# special criteria for sizing grease duct?



## rwang (Dec 8, 2009)

Are there special guidelines for sizing kitchen exhaust vs general exhaust?

thanks in advance for the help!

rw


----------



## bconley (Mar 8, 2009)

rwang said:


> Are there special guidelines for sizing kitchen exhaust vs general exhaust?
> 
> thanks in advance for the help!
> 
> rw


The spec's of the hood fan you will be using will dictate the size of the ducting, and the size of the range or cooktop will dictate the size of the hood


----------



## Tom M (Jan 3, 2007)

the mechanical code offers requirements as well as the manufacturers specs. Smooth pipe for starters. The hood size must overhang the cook top by a certain amount as well. Some commercial ones require fire suppression to be interconnected.


----------



## bsybesma (Dec 8, 2009)

bconley said:


> The spec's of the hood fan you will be using will dictate the size of the ducting, and the size of the range or cooktop will dictate the size of the hood


This may be true for residential exhaust. For commercial grease duct, you need to maintain a certain velocity in order to get the grease out of the building. This design is dictated by from local mechanical code requirements.

Where is the project?


----------



## rwang (Dec 8, 2009)

bsybesma said:


> Where is the project?


The project is in Los Angeles.

Thanks for the help guys. I found the information I needed in Ch 5 of the CMC "exhaust systems".


----------



## fireguy (Oct 29, 2006)

is this a residential job or commercial? If this is a commercial job, & you did know where to find the calculations, you are not qualified to do the job. Sub it out to someone who is experienced.

Not to upset you, but I have only seen one HVAC company that installs Type I w/o deficiencies. Common problems are improper clearance to combustables, leaking welds, no access panels, wrong access panels, fans not hinged, no grease containment for the fan, power cords too short, wrong fans. If you do a poor job, people can get dead. 

You would be doing your customer a favor if you suggested they call 800.300.7832 for Bryan Exhaust Service, one of the best exhaust cleaners in hte LA area. 

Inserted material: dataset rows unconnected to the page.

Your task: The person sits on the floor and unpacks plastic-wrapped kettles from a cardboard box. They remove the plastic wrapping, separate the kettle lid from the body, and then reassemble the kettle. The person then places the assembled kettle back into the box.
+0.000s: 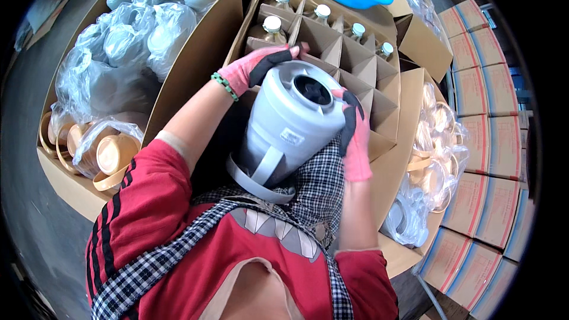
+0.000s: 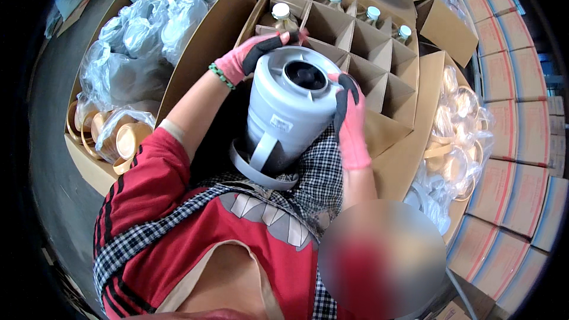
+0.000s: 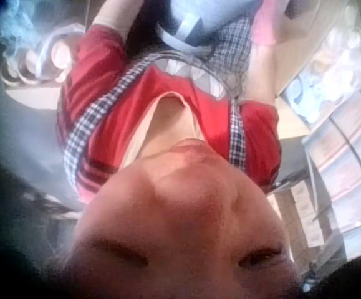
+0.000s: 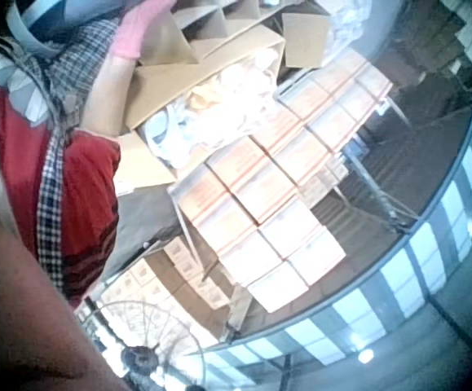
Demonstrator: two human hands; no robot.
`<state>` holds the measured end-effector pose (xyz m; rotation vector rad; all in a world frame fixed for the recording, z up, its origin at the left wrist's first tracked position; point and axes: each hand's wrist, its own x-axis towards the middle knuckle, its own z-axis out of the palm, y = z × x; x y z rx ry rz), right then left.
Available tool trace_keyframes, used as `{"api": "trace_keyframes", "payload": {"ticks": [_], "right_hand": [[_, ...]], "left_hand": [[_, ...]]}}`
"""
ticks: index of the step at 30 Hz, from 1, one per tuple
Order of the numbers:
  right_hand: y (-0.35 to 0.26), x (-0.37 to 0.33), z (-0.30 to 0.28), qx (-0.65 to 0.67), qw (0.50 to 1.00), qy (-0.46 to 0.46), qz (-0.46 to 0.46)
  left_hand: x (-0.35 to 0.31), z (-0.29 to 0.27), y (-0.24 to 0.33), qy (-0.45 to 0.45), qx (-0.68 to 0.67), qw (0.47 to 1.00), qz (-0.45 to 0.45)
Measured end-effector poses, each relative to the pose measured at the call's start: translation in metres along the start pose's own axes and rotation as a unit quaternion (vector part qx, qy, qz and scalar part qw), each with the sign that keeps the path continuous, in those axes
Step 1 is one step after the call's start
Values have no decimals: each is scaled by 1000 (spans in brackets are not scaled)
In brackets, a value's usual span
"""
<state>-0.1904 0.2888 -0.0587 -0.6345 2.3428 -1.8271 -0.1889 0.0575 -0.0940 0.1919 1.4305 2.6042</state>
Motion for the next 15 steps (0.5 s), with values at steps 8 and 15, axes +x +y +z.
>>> {"api": "trace_keyframes", "payload": {"ticks": [8,15], "right_hand": [[-104,27,-34,-473,711,-449,-261],[-95,25,-1,-568,729,-378,-47]], "left_hand": [[-15,43,-13,-89,-66,992,-58],[-17,38,-19,-83,35,993,73]]}}
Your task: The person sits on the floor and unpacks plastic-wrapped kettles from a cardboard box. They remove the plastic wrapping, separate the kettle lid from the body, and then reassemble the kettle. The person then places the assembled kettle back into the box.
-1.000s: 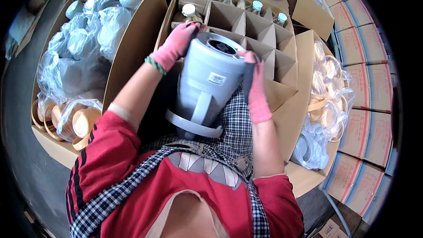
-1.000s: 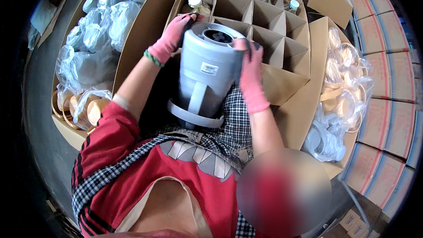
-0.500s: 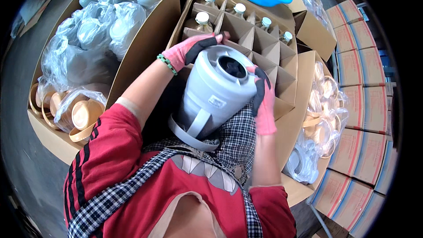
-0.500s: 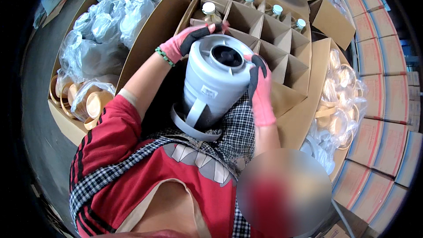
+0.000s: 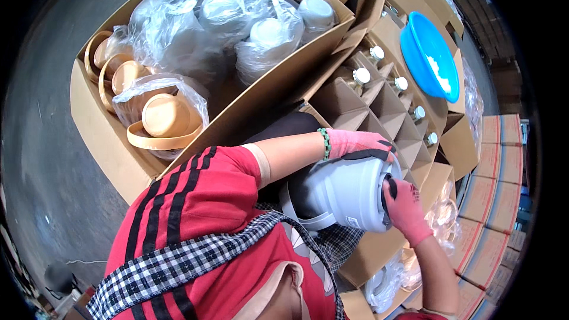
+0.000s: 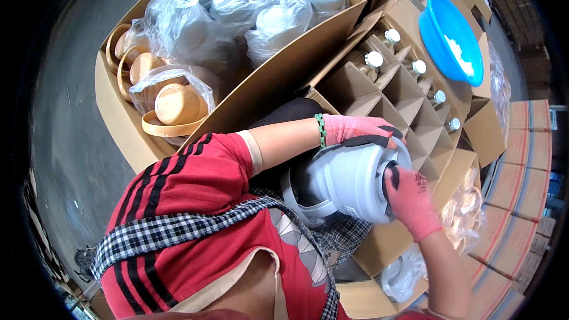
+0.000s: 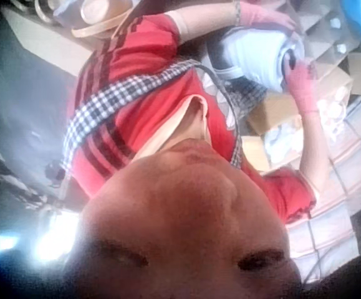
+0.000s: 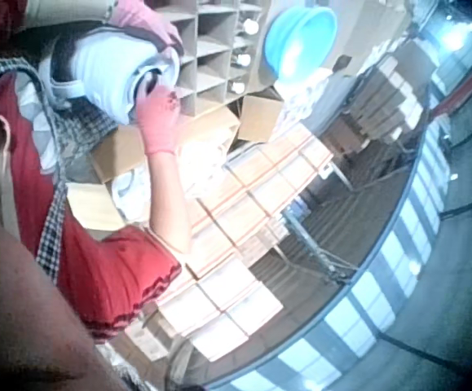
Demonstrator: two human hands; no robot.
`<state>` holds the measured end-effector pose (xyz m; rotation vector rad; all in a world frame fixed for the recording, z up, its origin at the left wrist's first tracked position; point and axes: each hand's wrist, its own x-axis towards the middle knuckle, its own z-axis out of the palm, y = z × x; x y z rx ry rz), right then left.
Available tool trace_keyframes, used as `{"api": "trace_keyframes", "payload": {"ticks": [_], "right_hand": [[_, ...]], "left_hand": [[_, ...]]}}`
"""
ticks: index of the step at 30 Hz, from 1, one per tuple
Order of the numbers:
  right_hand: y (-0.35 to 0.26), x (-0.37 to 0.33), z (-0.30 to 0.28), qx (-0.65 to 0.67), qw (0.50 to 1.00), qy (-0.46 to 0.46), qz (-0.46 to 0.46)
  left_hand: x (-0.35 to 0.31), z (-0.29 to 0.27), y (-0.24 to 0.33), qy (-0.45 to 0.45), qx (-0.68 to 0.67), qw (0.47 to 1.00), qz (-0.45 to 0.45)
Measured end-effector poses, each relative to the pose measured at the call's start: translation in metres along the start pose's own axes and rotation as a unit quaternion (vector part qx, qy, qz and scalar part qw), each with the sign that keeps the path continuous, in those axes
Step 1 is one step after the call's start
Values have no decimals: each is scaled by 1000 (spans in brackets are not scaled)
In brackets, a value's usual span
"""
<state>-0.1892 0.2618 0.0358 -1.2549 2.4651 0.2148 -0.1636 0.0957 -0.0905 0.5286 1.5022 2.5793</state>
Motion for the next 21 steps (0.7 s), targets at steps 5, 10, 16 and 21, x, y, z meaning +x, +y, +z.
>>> {"api": "trace_keyframes", "payload": {"ticks": [5,10,16,21], "right_hand": [[2,15,-32,256,955,-124,87],[-2,18,-48,-245,889,-77,-380],[-3,34,-20,272,936,-133,178],[6,12,-53,-225,876,-58,-423]], "left_hand": [[-2,-18,2,16,54,996,66],[2,-17,0,-6,87,994,66],[6,-17,3,5,30,999,-24],[9,-20,-7,17,32,999,14]]}}
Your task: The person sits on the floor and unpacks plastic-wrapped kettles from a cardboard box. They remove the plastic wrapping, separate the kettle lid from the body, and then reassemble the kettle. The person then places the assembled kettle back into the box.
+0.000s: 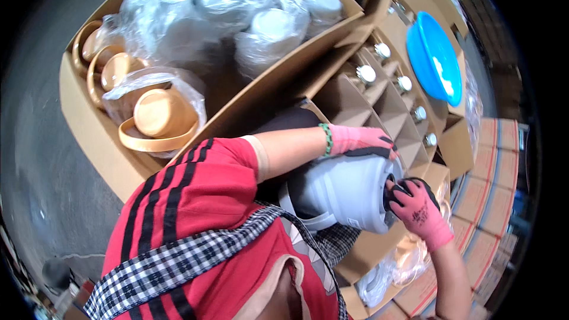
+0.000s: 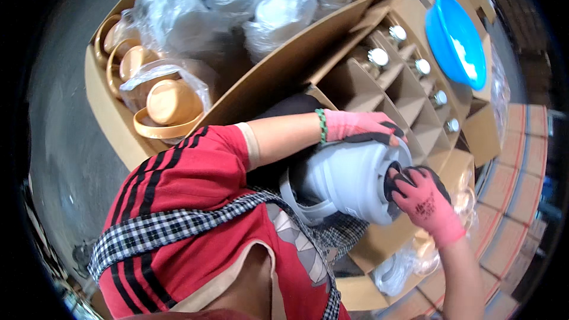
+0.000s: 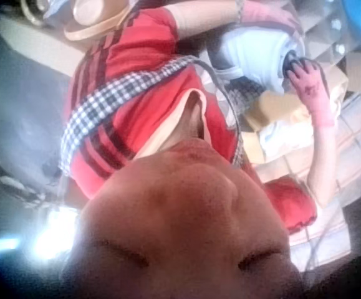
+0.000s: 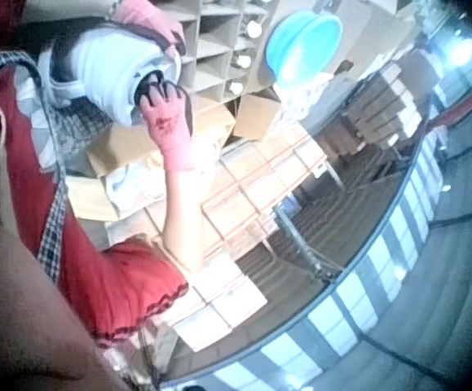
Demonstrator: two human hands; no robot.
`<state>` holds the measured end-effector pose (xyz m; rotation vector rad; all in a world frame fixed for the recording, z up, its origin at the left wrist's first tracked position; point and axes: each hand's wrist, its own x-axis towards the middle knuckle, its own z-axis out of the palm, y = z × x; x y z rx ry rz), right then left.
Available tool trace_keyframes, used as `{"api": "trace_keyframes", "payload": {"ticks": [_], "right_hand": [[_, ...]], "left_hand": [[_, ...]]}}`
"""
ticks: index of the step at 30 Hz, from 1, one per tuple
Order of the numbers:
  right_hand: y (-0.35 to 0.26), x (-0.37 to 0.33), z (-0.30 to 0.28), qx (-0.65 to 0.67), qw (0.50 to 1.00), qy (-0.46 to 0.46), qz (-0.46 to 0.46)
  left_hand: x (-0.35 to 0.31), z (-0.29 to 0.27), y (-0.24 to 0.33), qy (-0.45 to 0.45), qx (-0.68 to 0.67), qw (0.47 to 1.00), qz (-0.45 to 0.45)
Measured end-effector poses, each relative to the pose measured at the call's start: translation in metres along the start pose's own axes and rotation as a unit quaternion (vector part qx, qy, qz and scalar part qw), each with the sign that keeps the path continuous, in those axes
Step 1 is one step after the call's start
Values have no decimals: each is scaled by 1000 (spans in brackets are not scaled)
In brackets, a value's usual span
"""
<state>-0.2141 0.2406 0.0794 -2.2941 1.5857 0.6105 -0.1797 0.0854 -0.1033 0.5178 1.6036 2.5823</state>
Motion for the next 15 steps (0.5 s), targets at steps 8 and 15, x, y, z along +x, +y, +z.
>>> {"api": "trace_keyframes", "payload": {"ticks": [8,15], "right_hand": [[-13,31,43,261,823,25,503],[6,36,36,615,574,54,538]], "left_hand": [[7,-7,-21,-13,-17,1000,17],[8,-16,-29,-15,4,999,31]]}}
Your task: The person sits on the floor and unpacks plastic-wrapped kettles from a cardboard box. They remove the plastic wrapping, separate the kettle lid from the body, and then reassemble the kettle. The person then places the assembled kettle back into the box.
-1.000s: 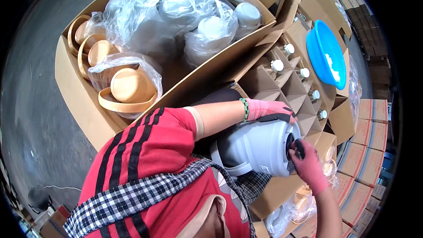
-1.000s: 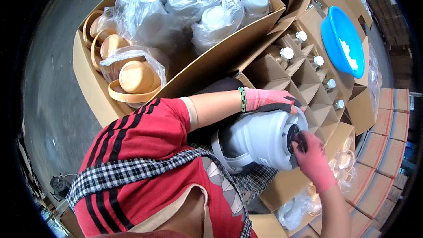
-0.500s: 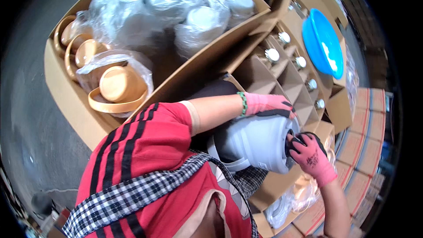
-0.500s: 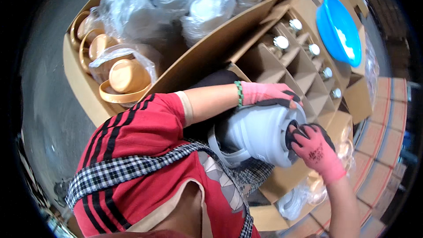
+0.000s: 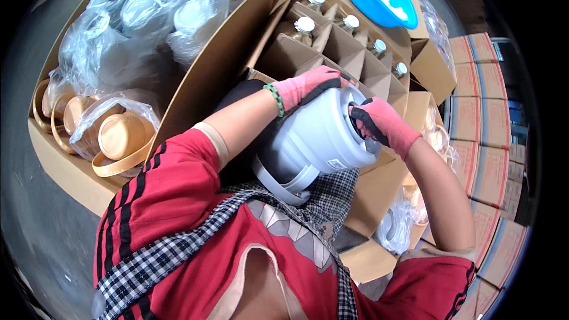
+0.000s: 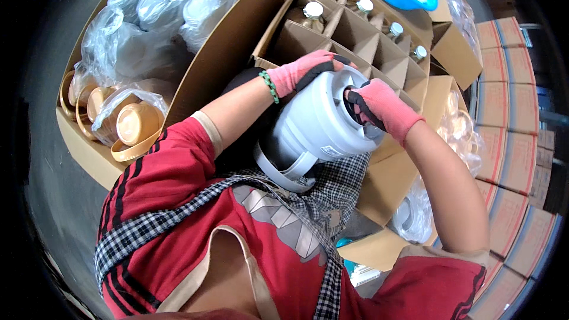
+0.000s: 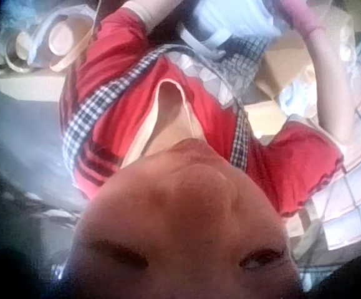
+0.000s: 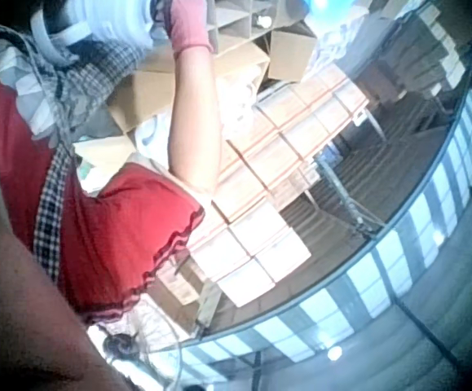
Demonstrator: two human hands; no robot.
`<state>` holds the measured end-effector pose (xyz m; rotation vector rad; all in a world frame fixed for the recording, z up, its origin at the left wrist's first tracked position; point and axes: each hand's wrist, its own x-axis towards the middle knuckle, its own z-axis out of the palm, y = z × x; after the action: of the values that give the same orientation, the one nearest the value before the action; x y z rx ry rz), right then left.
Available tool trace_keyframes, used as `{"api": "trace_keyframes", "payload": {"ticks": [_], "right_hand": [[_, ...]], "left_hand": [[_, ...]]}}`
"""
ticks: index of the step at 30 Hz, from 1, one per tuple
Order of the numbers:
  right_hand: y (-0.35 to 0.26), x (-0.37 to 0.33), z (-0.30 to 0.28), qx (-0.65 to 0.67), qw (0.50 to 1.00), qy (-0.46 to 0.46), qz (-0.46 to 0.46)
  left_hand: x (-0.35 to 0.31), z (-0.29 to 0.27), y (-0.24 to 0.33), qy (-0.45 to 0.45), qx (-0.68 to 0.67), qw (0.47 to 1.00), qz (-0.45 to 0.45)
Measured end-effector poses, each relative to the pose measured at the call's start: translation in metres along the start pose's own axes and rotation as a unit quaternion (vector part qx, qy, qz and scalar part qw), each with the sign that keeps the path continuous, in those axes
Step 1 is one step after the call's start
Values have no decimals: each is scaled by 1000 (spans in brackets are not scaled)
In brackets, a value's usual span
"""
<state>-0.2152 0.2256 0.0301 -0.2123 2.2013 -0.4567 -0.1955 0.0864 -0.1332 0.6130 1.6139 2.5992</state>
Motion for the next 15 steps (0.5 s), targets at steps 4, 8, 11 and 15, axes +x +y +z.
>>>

You can flame me here or call me at 541.377.1143 to give me hell in person.


----------



## Remco Air (Jan 12, 2009)

First off you have to find out what exactly is going to be under your hood, grill, broiler, etc. this will then give you an idea as to what type of hood you need. Calculate the btu requirements, you will also need to figure out a constant velocity, volume of air, overhang, also take into account what size of a/c sys. is in the building, this will help you in sizing your make-up air sys. You have to get these calculations right or you could end up with negative press. in the building. I've seen this problem many of times. Most of the calcu. formulas can be found in the C.M.C. Good luck


----------



## bconley (Mar 8, 2009)

bsybesma said:


> This may be true for residential exhaust. For commercial grease duct, you need to maintain a certain velocity in order to get the grease out of the building. This design is dictated by from local mechanical code requirements.
> 
> Where is the project?


Which is dictated by the size of what is being vented


----------



## fabdraftdesign (May 25, 2009)

RWang:

Don't be too hasty with this... I've been desiging and installing Type-I hoods for 9 years. Before that I spent 12 years in the field.

While your California Mechanical Code (based on the Uniform Mechanical Code) will call for a certain exhaust rate per linear foot in Chapter Five, there is usually an exception for U.L. Listed hoods found in the beginning of the section (is it 507? I think that is the case for the International Mechanical Code.) I think it's UL 710 Listing.

The code minima are usually what's required if Billy Jo Sheetmetal Shop builds a hood, not if a major designer/manufacturer ENGINEERS it, designs it, tests it, U.L. lists it, and THEN builds it. I've always gotten positive results from Captive Aire... but some others that are (not as good but) similar include Gaylord, Halton, and Marshall Air.


----------